With Selectman Frawley it apparently comes down to family time as family commitments and a work schedule impact his hobby. From my own experience with hunters, one son included, they have a tendency to schedule a vacation day or two during the season. And sacrifice? Please! Spare me. I had a job, three children, coached baseball and had outside interests that had to be diminished or eliminated.
Not to be outdone was former Selectman Wayne Perkins, who attempted to connect blue laws to why we have no hunting. Any port in a storm, Wayne. What you have, Wayne, Allin and Chris Reed, is six days a week. I know that as do most non hunters. As a trail runner my little group also plan. We have a list of “safe zones,” and what is starting and what season. The one concession is to allow one day for non-hunters to enjoy say the 10,000 acres of Myles Standish without fear. Or even Rocky Gutter.
This bill is simply foot in the door legislation that some more myopic supporters of this measure refuse or are incapable of seeing. The next measure will be to open up the season to all firearms seven days a week and then even expand the season.

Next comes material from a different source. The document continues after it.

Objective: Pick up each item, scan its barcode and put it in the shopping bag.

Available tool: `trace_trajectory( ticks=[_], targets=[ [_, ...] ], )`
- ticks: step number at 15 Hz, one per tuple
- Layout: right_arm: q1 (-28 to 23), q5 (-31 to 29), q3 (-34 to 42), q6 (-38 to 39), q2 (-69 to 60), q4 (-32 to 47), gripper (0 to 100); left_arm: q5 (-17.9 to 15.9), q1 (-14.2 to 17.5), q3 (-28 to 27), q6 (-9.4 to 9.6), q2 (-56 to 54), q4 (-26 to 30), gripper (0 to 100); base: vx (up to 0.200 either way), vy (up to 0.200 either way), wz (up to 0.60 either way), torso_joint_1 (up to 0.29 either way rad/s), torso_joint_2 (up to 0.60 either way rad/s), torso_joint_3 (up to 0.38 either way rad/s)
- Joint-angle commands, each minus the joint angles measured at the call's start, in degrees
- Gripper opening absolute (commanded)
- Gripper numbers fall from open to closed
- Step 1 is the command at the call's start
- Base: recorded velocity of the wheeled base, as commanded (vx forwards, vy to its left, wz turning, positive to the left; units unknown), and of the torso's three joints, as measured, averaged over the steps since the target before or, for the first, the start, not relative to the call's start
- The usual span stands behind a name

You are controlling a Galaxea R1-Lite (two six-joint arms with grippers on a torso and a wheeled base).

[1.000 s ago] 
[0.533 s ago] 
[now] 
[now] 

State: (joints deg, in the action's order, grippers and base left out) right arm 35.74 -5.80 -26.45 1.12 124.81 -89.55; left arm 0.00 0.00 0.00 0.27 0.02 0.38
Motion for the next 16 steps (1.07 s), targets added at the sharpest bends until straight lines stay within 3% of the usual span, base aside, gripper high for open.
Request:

The bill itself should not have been brought before the BOS. This is not the APC, which impacts us all, but a bill that is directed for a small group. Selectman Knowlton had it right.
The Oliver House project seems to change more frequently than Hillary Clinton on email excuses. This project apparently is held together by tenuous threads of maybe will get some cash….or maybe not? Meanwhile the CPA well is now fiscally dry thank to emptying the coffers to this project. A sincere “I told you so” is my patented response.